It is a Concatenative Text-to-Speech system implemented in Python.
We started this project in October 2021 as Natural Language Processing Course-Work project.
A concatenative text-to-speech system creates an audio representation of text by pasting together a bunch of small audio files to form the whole of the output.
There are three steps, including:
- Text-to-words, where raw input text is tokenized into an list of words. This also generally includes converting numerical digits into their word equivalents (ex: turn "5" into "five").
- Words-to-phonemes, where the array of words is converted into phonemes. Phonemes are the individual sounds in a language. As Hindi has a very vast phonetic genre, the hindi alphabetic pronunciation can vary change the pronunciation of the whole word. System has already mapped the hindi phonetic sounds to their alphabets, so whenever the alphabet is detected, the system just maps to its audio file and return its number.

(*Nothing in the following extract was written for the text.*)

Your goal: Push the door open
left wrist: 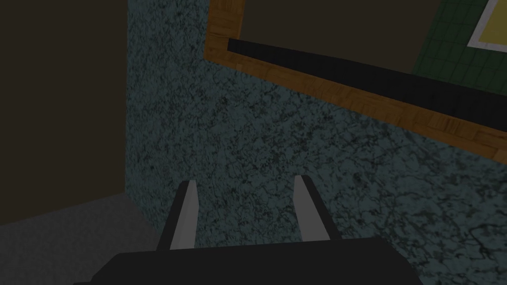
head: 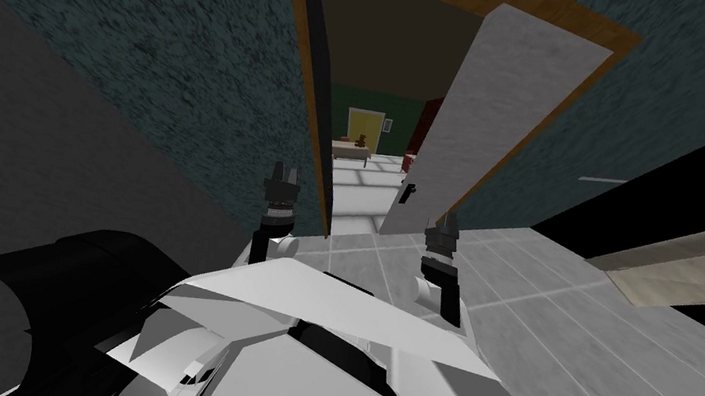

The output is an list of numbers that each correspond to one of the 44 hindi phonemes.
- Phonemes-to-sounds, where each phoneme is paired with an audio file. This is the point where the actual audio is stitched together. It would also be in this step that the correct voice for the audio is selected, assuming multiple voices are supported.
Do refer to Synthme if want the English implementation of the same. It was a really inspiring and helpful resource to us.
Right now the system has only one voice, that is mine and my project buddy's @SarthakSavasil. We would love to add a few more voices to it. Also the Phoneme database is limited to only 44 audio files (at the time I am writing this) covering all the major and frequently used Hindi Alphabets. So we need to build a bigger Phonetic voice database.
Do contribute to it if you can. It will really help us and make this project grow.
This project relies on
- Python 3x.
- re (for tokenization)
- wave and os (for stiching together the audio files)
Follow the steps below to try the speech synthesizer out.
- Make sure that all dependencies are installed.
- Open a terminal and navigate to the cloned directory.
- Run:
pip install -r requirements.txt
- Run the command
**python3 SpeechSynthesis.py**
- You will be prompted to input a message. Enter what you want the system to say for you!
- The program will generate the output as a .wav file and end. Open output.wav to hear the result.